Showing posts with label down. Show all posts
Showing posts with label down. Show all posts

Ask Me What is My Favourite Book…

… and I’m most likely to tell you that it is ‘Watership Down.’

Richard Adam’s master work is certainly right up there on top of my list.

But it not the mere reading of the book that has pushed it so high up in my reckoning. There are so many other factors at play: my age, my level of expectation, even the place of reading and the weather.

(Photo CC Dean Ayres)

It’s a complicated thing.

I would probably have been aware of ‘Watership’ Down when it was published in 1974 even though I was only 11 – I was just that kind of child – but it was when I saw a copy on my science teacher’s desk circa 1976 that I became interested in reading it. My science teacher, Tom Rogers, didn’t strike me as the reading type but the book was beside his satchel for a period of weeks and I used to steal glances through it when he wasn’t looking. (I later came upon ‘The World According to Garp’ in the same way but it was a stand-in teacher who was reading that one).

Those rabbits put me off at first. I wanted mystery and murder and laughs and rabbits didn’t hold much promise of any of that. But the book was intriguing, there was crowded typeset and earnest reviews and the cover showing a rabbit head in profile was striking enough that I felt it would look good at my bedside.
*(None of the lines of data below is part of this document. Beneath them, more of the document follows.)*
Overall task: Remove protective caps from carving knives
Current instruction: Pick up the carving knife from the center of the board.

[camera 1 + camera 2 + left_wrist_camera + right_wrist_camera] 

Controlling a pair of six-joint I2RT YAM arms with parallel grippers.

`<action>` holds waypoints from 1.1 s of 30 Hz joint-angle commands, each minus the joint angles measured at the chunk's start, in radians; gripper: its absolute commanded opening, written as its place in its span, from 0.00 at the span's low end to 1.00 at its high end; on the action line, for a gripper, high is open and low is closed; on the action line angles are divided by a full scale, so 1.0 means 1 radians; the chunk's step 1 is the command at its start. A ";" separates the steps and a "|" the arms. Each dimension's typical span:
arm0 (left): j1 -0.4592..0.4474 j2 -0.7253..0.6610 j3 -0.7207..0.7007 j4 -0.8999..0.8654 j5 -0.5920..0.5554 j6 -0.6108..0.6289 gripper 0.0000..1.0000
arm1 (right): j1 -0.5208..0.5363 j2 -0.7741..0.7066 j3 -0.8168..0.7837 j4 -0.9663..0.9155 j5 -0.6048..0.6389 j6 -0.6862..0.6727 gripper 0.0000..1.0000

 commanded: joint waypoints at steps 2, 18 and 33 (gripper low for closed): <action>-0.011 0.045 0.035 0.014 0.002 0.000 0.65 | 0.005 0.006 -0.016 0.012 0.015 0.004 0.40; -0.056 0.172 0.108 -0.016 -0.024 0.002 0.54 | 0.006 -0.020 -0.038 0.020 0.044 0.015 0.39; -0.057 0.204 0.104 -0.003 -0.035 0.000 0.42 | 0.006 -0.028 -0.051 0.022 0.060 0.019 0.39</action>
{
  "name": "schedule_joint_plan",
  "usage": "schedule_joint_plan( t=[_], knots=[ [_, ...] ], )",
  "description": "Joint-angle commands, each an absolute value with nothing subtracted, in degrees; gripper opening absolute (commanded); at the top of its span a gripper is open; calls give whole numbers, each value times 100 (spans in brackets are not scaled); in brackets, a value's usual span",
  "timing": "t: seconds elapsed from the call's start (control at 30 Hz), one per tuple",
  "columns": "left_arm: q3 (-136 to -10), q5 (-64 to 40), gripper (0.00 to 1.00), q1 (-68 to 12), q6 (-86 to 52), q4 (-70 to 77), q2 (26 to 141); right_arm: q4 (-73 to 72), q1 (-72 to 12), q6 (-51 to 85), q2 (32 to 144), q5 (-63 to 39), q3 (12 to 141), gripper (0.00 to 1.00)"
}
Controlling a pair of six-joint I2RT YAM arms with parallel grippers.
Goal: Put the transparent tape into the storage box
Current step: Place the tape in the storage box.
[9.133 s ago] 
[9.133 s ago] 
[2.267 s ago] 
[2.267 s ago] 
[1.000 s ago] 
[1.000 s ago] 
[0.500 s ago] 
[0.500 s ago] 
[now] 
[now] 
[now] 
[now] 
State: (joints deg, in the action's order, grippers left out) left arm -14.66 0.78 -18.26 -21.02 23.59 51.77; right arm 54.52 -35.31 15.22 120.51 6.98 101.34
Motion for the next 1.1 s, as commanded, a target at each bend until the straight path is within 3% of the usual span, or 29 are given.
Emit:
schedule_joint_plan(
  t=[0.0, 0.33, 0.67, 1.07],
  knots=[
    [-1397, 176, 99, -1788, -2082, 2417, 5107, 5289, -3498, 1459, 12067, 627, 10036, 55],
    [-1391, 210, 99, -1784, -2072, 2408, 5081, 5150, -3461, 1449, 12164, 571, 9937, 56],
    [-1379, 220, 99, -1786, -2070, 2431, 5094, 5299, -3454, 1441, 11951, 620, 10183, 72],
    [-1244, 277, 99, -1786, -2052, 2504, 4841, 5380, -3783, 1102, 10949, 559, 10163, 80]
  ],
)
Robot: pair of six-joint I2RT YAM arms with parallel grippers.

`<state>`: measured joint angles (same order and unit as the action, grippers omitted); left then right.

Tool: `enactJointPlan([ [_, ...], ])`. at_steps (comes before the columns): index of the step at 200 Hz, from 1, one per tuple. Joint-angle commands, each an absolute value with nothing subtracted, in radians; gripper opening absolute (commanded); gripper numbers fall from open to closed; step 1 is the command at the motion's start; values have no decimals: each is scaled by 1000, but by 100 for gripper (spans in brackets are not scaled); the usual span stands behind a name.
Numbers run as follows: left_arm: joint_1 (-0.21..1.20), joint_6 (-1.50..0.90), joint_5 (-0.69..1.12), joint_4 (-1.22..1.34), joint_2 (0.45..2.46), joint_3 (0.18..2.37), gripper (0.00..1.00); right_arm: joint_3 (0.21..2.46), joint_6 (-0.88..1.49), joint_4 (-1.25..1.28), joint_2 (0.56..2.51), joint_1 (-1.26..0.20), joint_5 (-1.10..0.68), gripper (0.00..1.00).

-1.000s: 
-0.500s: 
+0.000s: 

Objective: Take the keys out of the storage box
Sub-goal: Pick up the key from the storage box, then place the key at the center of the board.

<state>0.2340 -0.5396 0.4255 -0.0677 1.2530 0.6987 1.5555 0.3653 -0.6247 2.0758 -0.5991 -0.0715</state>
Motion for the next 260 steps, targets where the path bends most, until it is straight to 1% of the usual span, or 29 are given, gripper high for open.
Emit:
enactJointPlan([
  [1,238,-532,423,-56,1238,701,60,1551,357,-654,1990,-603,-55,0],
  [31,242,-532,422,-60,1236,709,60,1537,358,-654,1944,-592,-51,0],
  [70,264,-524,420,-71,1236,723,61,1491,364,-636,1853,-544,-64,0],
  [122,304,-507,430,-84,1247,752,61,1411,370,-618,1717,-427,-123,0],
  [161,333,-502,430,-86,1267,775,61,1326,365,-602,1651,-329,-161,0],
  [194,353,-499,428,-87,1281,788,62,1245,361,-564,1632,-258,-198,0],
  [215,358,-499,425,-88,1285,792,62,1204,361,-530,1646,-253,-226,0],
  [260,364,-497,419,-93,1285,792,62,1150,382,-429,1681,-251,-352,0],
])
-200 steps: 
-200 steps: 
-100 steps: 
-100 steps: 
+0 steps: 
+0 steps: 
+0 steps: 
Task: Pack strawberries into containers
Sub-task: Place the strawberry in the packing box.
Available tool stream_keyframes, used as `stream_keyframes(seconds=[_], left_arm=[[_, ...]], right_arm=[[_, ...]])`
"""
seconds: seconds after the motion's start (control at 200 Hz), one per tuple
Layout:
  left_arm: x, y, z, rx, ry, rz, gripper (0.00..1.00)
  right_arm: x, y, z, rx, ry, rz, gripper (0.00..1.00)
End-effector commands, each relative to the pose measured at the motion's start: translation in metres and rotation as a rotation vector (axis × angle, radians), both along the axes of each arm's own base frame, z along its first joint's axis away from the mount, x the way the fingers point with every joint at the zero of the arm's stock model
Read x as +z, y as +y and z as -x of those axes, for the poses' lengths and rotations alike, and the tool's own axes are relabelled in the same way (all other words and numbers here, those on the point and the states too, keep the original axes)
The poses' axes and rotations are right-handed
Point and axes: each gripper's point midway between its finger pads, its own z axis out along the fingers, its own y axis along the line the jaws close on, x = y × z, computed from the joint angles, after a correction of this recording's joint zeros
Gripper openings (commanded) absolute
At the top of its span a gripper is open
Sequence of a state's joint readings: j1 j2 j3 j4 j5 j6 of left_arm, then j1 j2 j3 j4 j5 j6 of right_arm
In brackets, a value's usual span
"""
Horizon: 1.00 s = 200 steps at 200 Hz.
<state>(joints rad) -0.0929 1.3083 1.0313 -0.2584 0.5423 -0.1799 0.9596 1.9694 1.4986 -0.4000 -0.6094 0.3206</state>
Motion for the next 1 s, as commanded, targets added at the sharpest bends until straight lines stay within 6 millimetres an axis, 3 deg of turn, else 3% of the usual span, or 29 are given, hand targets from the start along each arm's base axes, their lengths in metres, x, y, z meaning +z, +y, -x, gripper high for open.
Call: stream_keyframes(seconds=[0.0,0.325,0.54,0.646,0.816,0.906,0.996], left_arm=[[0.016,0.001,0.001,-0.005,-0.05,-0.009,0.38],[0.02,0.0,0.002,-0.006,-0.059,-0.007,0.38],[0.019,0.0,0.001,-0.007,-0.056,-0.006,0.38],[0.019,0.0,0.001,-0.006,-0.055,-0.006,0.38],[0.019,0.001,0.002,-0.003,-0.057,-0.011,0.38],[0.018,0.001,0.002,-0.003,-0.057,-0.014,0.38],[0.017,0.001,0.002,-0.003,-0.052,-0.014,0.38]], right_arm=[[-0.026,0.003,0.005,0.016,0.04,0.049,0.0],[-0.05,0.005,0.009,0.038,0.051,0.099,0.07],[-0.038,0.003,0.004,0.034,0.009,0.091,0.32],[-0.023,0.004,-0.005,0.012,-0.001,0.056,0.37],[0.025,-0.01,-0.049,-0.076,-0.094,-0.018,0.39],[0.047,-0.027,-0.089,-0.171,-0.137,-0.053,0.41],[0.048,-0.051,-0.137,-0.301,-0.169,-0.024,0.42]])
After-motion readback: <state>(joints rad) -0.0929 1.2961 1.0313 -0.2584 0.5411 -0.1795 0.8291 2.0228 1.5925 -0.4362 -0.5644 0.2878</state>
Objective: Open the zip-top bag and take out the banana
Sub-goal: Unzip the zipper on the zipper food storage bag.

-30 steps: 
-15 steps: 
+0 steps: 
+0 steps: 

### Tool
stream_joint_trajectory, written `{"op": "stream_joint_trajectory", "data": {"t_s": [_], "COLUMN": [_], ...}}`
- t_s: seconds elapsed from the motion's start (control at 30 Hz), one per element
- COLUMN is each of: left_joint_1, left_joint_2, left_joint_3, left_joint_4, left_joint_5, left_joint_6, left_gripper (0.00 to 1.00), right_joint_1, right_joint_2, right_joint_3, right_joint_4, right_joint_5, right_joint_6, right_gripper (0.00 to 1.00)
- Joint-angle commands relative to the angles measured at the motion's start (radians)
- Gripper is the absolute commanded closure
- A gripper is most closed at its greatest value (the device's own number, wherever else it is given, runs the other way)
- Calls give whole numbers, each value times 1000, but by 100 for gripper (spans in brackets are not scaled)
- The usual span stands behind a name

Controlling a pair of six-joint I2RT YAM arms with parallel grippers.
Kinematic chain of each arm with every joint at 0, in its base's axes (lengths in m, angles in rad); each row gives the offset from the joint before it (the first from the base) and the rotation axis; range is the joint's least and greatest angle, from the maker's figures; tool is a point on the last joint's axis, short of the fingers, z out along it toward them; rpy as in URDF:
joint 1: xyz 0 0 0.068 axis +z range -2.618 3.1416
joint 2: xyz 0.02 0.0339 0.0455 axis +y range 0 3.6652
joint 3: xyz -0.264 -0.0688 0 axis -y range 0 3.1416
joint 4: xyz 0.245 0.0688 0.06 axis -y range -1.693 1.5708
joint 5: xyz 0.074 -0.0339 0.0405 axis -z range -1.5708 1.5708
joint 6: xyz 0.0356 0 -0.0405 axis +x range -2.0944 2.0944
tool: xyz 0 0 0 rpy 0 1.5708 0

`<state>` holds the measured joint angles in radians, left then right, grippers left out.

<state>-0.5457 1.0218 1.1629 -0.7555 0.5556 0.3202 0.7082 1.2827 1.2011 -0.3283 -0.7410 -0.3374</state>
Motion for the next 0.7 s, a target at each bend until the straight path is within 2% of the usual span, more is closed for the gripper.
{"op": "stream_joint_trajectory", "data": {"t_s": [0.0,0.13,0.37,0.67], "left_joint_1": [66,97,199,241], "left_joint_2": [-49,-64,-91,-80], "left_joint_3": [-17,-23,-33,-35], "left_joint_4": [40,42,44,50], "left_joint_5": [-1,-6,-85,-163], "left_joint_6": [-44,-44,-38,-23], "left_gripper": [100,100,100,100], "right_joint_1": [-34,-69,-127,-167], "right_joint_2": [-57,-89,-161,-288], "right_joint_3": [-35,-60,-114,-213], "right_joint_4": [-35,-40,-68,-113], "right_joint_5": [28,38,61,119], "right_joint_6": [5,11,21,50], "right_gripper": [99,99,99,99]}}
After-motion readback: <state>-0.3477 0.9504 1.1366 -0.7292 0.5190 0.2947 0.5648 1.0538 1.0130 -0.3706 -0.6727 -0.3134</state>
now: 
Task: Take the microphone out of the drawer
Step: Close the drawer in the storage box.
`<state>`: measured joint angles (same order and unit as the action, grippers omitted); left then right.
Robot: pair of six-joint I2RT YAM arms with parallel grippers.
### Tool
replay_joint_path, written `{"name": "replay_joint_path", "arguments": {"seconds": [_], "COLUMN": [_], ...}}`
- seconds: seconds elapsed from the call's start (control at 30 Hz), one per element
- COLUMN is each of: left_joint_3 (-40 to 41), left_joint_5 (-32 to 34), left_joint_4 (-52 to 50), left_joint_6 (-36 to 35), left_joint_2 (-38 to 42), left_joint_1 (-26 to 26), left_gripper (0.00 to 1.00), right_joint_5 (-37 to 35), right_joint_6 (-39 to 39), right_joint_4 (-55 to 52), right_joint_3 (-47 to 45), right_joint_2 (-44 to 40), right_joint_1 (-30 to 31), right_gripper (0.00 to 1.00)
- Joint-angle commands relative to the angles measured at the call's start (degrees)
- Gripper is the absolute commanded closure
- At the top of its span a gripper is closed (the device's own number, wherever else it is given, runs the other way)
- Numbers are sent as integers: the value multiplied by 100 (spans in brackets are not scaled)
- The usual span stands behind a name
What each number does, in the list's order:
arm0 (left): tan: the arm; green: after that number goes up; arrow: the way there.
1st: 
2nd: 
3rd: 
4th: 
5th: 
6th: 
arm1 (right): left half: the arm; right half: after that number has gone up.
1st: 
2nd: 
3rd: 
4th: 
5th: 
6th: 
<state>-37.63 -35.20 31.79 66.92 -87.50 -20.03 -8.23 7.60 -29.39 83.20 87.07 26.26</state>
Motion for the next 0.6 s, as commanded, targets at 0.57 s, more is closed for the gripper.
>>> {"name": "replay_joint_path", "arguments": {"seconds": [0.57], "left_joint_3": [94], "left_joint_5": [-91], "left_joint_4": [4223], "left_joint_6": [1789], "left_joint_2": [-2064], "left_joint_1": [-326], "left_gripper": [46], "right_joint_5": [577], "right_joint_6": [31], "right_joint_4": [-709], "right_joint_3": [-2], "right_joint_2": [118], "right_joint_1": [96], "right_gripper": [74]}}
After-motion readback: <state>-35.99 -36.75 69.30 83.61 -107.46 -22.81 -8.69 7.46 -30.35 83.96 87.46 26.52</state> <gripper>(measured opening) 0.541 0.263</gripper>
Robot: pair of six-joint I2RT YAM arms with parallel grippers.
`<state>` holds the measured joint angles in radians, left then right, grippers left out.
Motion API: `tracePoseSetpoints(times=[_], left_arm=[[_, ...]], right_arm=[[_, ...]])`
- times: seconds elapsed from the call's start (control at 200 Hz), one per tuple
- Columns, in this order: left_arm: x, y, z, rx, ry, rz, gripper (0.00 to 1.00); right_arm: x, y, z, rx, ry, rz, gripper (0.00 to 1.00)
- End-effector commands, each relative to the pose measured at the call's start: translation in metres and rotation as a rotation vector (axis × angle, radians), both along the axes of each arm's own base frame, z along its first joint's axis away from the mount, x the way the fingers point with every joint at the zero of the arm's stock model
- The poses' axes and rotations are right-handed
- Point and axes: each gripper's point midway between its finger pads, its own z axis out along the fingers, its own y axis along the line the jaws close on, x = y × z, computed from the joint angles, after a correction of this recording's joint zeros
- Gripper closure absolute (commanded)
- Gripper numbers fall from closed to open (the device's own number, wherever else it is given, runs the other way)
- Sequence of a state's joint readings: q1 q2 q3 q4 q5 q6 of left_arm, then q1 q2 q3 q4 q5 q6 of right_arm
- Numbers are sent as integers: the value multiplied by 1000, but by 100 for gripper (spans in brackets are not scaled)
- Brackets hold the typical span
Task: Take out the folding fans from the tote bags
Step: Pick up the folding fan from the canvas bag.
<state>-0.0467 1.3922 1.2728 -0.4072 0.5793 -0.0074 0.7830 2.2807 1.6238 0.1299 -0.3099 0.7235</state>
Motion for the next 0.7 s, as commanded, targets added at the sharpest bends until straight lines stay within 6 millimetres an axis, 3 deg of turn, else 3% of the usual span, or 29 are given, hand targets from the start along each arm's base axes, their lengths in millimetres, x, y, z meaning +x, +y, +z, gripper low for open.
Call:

So I saved up my money and at the start of my summer holidays I was able to buy it.

The opening lines had me worried. From memory, it was all about fields and flowers and sunsets - such that I began to wonder if I could get a refund for some comics instead. Before long, however, the story kicked in, the characters sprang to life and I became completely and utterly entranced.

I remember us making one of our family excursions to Glencar Lake. Dad fishing out in a boat, Mum making floppy ham sandwiches and me… me buried in my book, impervious to my surroundings.

Except that last bit is not true at all, I may have thought at the time that I was impervious to the breeze in the long grass and the threat of a shower rolling in across the lake, of the bee landing momentarily on the page or the long indifferently-weathered summer weeks stretching out ahead of me.

But I wasn’t. These things slipped in between the pages and the lines and the words and became as much a part of why I love this book as the words themselves.

And who can not love this book, to some extent at least? How can any of the myriad fans of Lord of the Rings not also see the same questing, adventure, mythology, crisis and heroics in this wonderful novel?

It is my belief that many people’s perceptions of this book are adversely coloured by the animated film which was adapted from it. If it were an outright ‘bad’ film, the damage would be limited but it is, in fact, an earnest but ultimately rather boring and ‘average’ sort of a film and that is infinitely worse for the book. People remember the ‘cartoon’ and can’t be bothered to try the book – having seen the film, I can’t blame them for that.

As an adult, I was afraid to return to Watership Down after my childhood reading, for fear that I would be disappointed, but I did brave it again about five years ago when I read it aloud to my then-seven-year-old. I surprised myself (and please don’t tell anyone this) by reading the last line, closing the book, bidding my son good night and then crying just a tiny bit.

I don’t think that piece of silliness was on account of the resolution of the book or the fate of any of the characters therein.

I think perhaps, for a moment, that bee landed on the back cover again and the lake breeze of my teens eased one final time through my hair.